- What to produce: The response should consist of every line below, restated exactly, with no pictures.

- Input for this task:
^^^^^^^^
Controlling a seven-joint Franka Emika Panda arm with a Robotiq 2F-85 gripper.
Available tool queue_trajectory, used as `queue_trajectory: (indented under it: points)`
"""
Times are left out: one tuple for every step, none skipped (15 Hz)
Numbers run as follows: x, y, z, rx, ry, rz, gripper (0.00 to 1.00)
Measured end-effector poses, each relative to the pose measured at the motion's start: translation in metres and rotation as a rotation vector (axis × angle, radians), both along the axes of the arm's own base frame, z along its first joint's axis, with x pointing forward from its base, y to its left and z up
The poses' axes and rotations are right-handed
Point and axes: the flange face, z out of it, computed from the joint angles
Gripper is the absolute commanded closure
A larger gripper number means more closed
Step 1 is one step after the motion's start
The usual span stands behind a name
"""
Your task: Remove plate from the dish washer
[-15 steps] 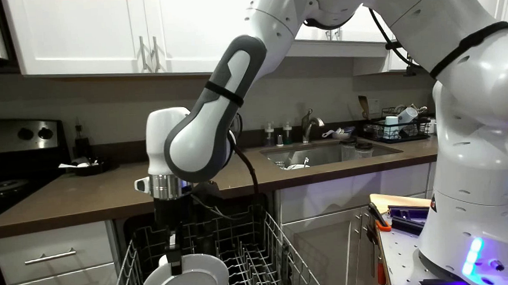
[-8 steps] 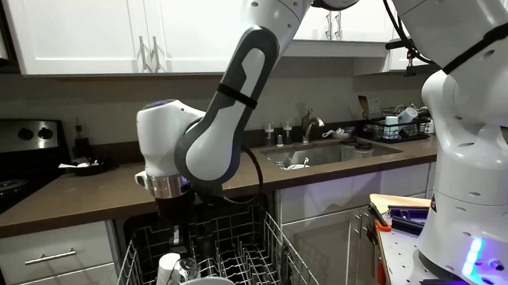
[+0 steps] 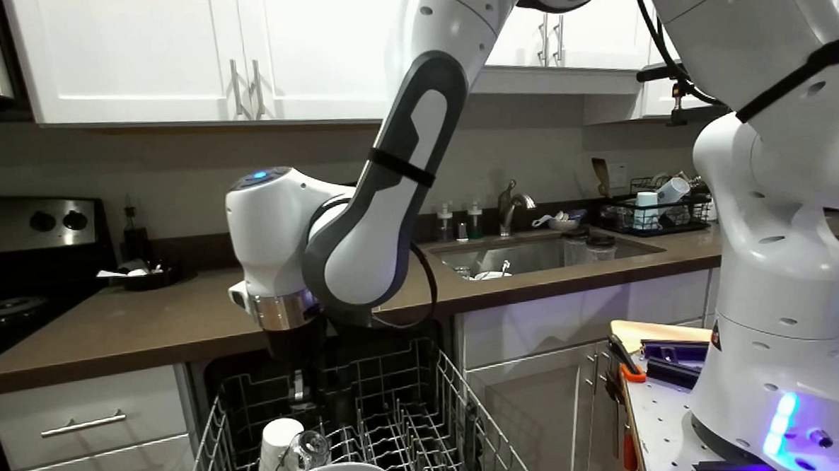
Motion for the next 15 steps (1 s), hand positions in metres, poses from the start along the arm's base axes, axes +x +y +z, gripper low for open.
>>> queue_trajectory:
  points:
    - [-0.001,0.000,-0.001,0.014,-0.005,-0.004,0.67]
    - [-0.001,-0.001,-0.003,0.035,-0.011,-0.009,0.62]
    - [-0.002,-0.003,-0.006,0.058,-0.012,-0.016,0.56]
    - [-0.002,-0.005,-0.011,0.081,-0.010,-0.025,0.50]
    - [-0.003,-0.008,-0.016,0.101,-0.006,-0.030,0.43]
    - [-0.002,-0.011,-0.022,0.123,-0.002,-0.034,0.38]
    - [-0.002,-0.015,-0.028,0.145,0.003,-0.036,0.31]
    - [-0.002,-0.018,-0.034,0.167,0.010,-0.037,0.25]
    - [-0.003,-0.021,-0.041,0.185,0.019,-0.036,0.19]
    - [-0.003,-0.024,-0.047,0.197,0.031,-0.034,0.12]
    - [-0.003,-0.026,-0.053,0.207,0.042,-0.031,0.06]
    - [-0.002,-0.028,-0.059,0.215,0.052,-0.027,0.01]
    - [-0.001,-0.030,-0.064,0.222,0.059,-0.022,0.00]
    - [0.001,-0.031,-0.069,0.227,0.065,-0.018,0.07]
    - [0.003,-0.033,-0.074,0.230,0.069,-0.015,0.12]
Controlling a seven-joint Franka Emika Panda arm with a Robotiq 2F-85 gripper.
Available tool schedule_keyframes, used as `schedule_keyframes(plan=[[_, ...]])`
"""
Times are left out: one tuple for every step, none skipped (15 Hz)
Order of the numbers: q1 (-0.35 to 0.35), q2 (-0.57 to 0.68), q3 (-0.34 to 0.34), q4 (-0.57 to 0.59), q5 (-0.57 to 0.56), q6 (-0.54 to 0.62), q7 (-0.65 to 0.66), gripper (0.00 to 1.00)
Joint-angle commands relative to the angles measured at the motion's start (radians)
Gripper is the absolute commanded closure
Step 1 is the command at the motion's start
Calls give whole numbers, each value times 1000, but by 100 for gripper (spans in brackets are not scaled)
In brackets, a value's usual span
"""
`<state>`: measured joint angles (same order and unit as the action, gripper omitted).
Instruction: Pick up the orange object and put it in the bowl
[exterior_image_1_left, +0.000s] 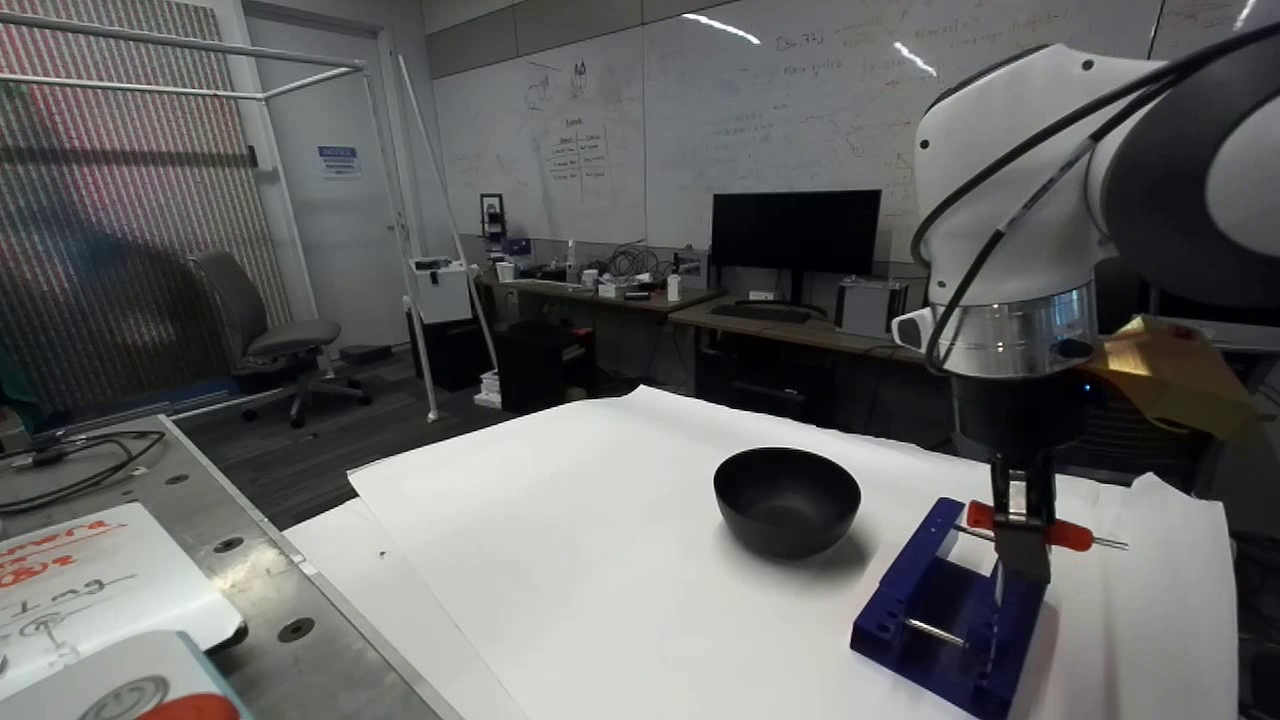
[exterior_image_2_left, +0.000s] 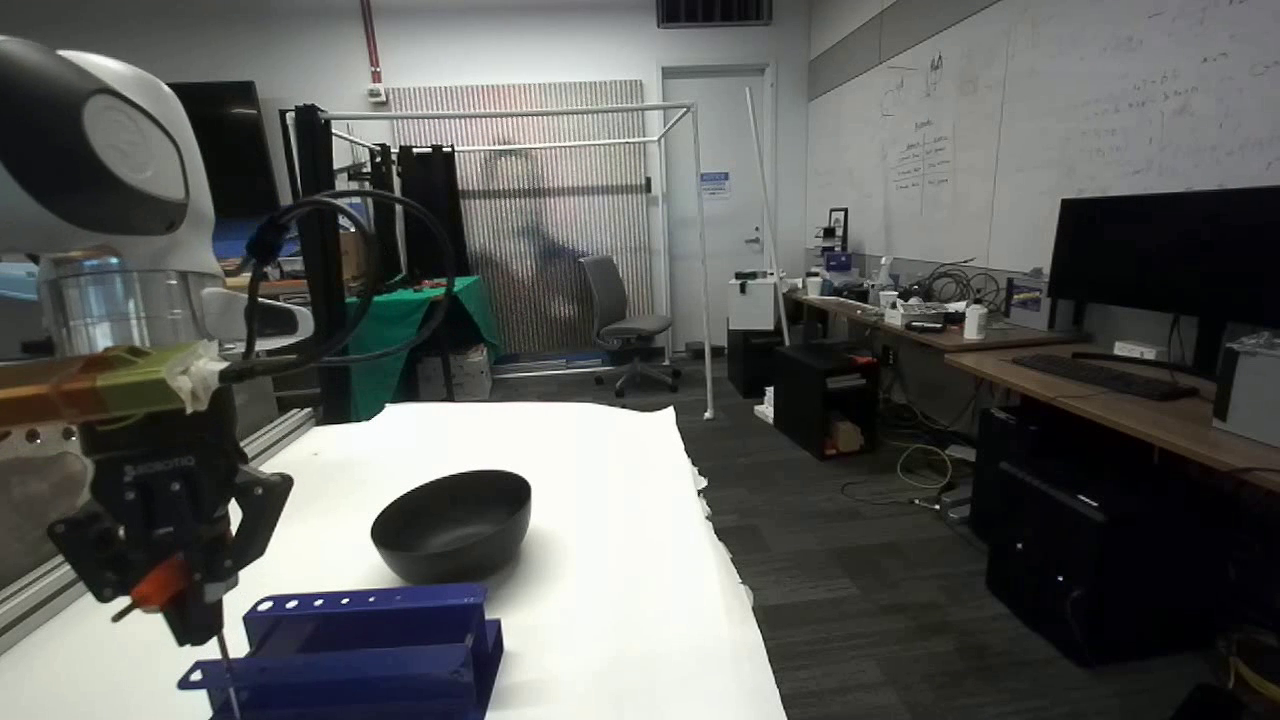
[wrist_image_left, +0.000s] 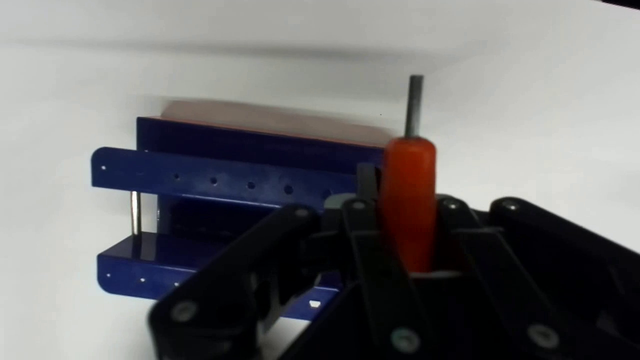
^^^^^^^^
- Answer section:
Controlling a seven-joint Franka Emika Panda arm with a Robotiq 2F-85 gripper.
Available tool queue_trajectory, used as `queue_trajectory: (indented under it: points)`
"""
Times are left out: one tuple for every step, none skipped (15 Hz)
Numbers run as follows: x, y, z, rx, ry, rz, gripper (0.00 to 1.00)
Measured end-effector poses, each relative to the pose measured at the motion's start: translation in metres and rotation as a rotation vector (axis × angle, radians), both along the axes of the arm's own base frame, z along its first joint's axis, with x pointing forward from its base, y to its left and z up
The poses' axes and rotations are right-handed
Point and axes: the flange face, z out of it, computed from the joint angles
Gripper is the absolute commanded closure
A larger gripper number means more closed
Step 1 is one step after the motion's start
The usual span stands behind a name
"""
Your task: Remove plate from the dish washer
[-15 steps] 
[-8 steps] 
[+0 steps] 
Motion for the next 15 steps (1 s), hand positions in metres, poses from the start along the arm's base axes, axes +x +y +z, gripper low for open.
>>> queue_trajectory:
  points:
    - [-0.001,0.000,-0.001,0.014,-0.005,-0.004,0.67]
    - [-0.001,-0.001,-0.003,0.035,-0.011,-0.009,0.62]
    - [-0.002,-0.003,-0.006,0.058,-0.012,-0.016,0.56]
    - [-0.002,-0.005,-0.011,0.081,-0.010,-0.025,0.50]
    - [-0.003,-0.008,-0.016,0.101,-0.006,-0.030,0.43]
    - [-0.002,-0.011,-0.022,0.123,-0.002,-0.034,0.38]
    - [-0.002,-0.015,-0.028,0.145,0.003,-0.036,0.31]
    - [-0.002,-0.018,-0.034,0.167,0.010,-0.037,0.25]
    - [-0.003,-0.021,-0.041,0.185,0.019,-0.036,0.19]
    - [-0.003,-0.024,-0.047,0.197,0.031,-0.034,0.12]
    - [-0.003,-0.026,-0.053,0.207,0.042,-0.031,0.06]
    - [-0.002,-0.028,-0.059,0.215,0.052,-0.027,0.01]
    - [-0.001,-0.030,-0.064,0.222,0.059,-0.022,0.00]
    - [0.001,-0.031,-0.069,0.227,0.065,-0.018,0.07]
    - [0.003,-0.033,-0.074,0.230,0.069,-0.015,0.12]
Controlling a seven-joint Franka Emika Panda arm with a Robotiq 2F-85 gripper.
Available tool schedule_keyframes, used as `schedule_keyframes(plan=[[_, ...]])`
"""
Times are left out: one tuple for every step, none skipped (15 Hz)
Order of the numbers: q1 (-0.35 to 0.35), q2 (-0.57 to 0.68), q3 (-0.34 to 0.34), q4 (-0.57 to 0.59), q5 (-0.57 to 0.56), q6 (-0.54 to 0.62), q7 (-0.65 to 0.66), gripper (0.00 to 1.00)
Joint-angle commands relative to the angles measured at the motion's start (radians)
Gripper is the absolute commanded closure
Step 1 is the command at the motion's start
Calls give whole numbers, each value times 1000, but by 100 for gripper (spans in brackets are not scaled)
In brackets, a value's usual span
"""
`<state>`: measured joint angles (same order and unit as the action, gripper omitted).
Instruction: Pick up the orange object and put it in the bowl
[exterior_image_1_left, +0.000s] 
[exterior_image_2_left, +0.000s] 
[wrist_image_left, +0.000s] 

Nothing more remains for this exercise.